Brief: Each entry below should be restated word for word, without any picture it contains.

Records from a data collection
******************************

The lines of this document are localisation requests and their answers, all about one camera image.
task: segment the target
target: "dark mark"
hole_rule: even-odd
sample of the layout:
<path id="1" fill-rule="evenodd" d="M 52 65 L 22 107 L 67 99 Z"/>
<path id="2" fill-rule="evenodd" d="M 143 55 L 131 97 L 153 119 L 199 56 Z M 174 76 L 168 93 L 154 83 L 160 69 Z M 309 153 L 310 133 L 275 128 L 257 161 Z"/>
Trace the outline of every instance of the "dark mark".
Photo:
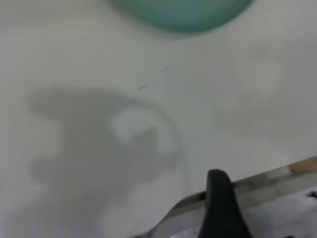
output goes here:
<path id="1" fill-rule="evenodd" d="M 313 197 L 317 199 L 317 192 L 316 191 L 311 191 L 308 194 L 305 195 L 306 197 Z"/>
<path id="2" fill-rule="evenodd" d="M 141 87 L 138 88 L 138 91 L 141 91 L 142 89 L 145 89 L 147 85 L 142 85 Z"/>
<path id="3" fill-rule="evenodd" d="M 164 72 L 166 72 L 166 71 L 168 71 L 169 70 L 169 67 L 165 67 L 165 68 L 163 68 L 161 71 L 160 71 L 160 73 L 164 73 Z"/>

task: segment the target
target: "blurry object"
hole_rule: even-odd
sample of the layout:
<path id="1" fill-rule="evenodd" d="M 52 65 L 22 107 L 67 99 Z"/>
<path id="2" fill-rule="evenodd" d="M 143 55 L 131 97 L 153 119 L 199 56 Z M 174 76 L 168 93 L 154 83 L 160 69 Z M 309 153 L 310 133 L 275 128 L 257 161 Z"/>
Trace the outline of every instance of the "blurry object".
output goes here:
<path id="1" fill-rule="evenodd" d="M 179 33 L 214 29 L 238 16 L 252 0 L 118 0 L 137 18 Z"/>
<path id="2" fill-rule="evenodd" d="M 198 238 L 252 238 L 242 217 L 229 176 L 221 170 L 208 172 L 206 212 Z"/>
<path id="3" fill-rule="evenodd" d="M 317 192 L 311 191 L 311 192 L 307 193 L 305 196 L 306 196 L 306 197 L 317 198 Z"/>

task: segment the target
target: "green bowl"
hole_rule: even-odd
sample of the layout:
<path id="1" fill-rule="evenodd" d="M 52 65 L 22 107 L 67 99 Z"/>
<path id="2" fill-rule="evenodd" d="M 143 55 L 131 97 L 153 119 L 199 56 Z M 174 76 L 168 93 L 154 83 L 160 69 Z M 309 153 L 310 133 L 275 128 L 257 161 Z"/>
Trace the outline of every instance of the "green bowl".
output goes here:
<path id="1" fill-rule="evenodd" d="M 179 33 L 214 29 L 238 16 L 253 0 L 116 0 L 135 17 Z"/>

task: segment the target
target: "white surface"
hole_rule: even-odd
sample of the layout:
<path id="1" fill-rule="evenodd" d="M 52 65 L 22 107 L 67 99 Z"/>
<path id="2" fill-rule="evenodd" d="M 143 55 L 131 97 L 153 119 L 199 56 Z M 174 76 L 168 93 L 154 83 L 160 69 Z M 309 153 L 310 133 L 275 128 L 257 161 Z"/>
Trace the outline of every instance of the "white surface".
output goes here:
<path id="1" fill-rule="evenodd" d="M 316 8 L 260 0 L 177 38 L 107 2 L 1 1 L 1 237 L 132 236 L 209 169 L 315 155 Z"/>
<path id="2" fill-rule="evenodd" d="M 255 238 L 317 237 L 317 200 L 305 194 L 317 186 L 249 208 L 246 222 Z"/>

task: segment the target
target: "black plastic part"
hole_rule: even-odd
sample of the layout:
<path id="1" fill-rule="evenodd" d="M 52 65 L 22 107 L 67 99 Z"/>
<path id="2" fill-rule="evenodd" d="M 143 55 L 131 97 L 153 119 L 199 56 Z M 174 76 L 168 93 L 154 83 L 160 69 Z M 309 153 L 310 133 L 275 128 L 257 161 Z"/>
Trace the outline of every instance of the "black plastic part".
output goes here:
<path id="1" fill-rule="evenodd" d="M 208 172 L 206 213 L 198 238 L 252 238 L 224 171 Z"/>

******************************

Result of the task:
The lines of this document are localisation requests and their answers, all about one camera image.
task: segment the target
target: "dark mark"
hole_rule: even-odd
sample of the layout:
<path id="1" fill-rule="evenodd" d="M 52 65 L 22 107 L 67 99 Z"/>
<path id="2" fill-rule="evenodd" d="M 143 55 L 131 97 L 153 119 L 199 56 Z M 174 76 L 168 93 L 154 83 L 160 69 Z M 309 153 L 310 133 L 275 128 L 257 161 Z"/>
Trace the outline of every instance of the "dark mark".
Photo:
output goes here:
<path id="1" fill-rule="evenodd" d="M 313 197 L 317 199 L 317 192 L 316 191 L 311 191 L 308 194 L 305 195 L 306 197 Z"/>
<path id="2" fill-rule="evenodd" d="M 141 87 L 138 88 L 138 91 L 141 91 L 142 89 L 145 89 L 147 85 L 142 85 Z"/>
<path id="3" fill-rule="evenodd" d="M 164 72 L 166 72 L 166 71 L 168 71 L 169 70 L 169 67 L 165 67 L 165 68 L 163 68 L 161 71 L 160 71 L 160 73 L 164 73 Z"/>

task: segment the target
target: "blurry object"
hole_rule: even-odd
sample of the layout:
<path id="1" fill-rule="evenodd" d="M 52 65 L 22 107 L 67 99 Z"/>
<path id="2" fill-rule="evenodd" d="M 143 55 L 131 97 L 153 119 L 199 56 Z M 174 76 L 168 93 L 154 83 L 160 69 Z M 309 153 L 310 133 L 275 128 L 257 161 Z"/>
Trace the outline of every instance of the "blurry object".
output goes here:
<path id="1" fill-rule="evenodd" d="M 179 33 L 214 29 L 238 16 L 252 0 L 118 0 L 137 18 Z"/>
<path id="2" fill-rule="evenodd" d="M 198 238 L 252 238 L 242 217 L 229 176 L 221 170 L 208 172 L 206 212 Z"/>
<path id="3" fill-rule="evenodd" d="M 317 192 L 311 191 L 311 192 L 307 193 L 305 196 L 306 196 L 306 197 L 317 198 Z"/>

task: segment the target
target: "green bowl"
hole_rule: even-odd
sample of the layout:
<path id="1" fill-rule="evenodd" d="M 52 65 L 22 107 L 67 99 Z"/>
<path id="2" fill-rule="evenodd" d="M 143 55 L 131 97 L 153 119 L 199 56 Z M 174 76 L 168 93 L 154 83 L 160 69 Z M 309 153 L 310 133 L 275 128 L 257 161 Z"/>
Trace the outline of every instance of the "green bowl".
output goes here:
<path id="1" fill-rule="evenodd" d="M 179 33 L 214 29 L 238 16 L 253 0 L 116 0 L 135 17 Z"/>

task: segment the target
target: "white surface"
hole_rule: even-odd
sample of the layout:
<path id="1" fill-rule="evenodd" d="M 52 65 L 22 107 L 67 99 Z"/>
<path id="2" fill-rule="evenodd" d="M 143 55 L 131 97 L 153 119 L 199 56 Z M 174 76 L 168 93 L 154 83 L 160 69 Z M 309 153 L 310 133 L 275 128 L 257 161 Z"/>
Trace the outline of every instance of the "white surface".
output goes here:
<path id="1" fill-rule="evenodd" d="M 316 8 L 260 0 L 177 38 L 107 2 L 1 1 L 1 237 L 132 236 L 209 169 L 315 155 Z"/>
<path id="2" fill-rule="evenodd" d="M 255 238 L 317 237 L 317 200 L 305 194 L 317 186 L 249 208 L 246 222 Z"/>

task: segment the target
target: "black plastic part"
hole_rule: even-odd
sample of the layout:
<path id="1" fill-rule="evenodd" d="M 52 65 L 22 107 L 67 99 Z"/>
<path id="2" fill-rule="evenodd" d="M 143 55 L 131 97 L 153 119 L 199 56 Z M 174 76 L 168 93 L 154 83 L 160 69 Z M 309 153 L 310 133 L 275 128 L 257 161 Z"/>
Trace the outline of every instance of the "black plastic part".
output goes here:
<path id="1" fill-rule="evenodd" d="M 208 172 L 206 213 L 198 238 L 252 238 L 224 171 Z"/>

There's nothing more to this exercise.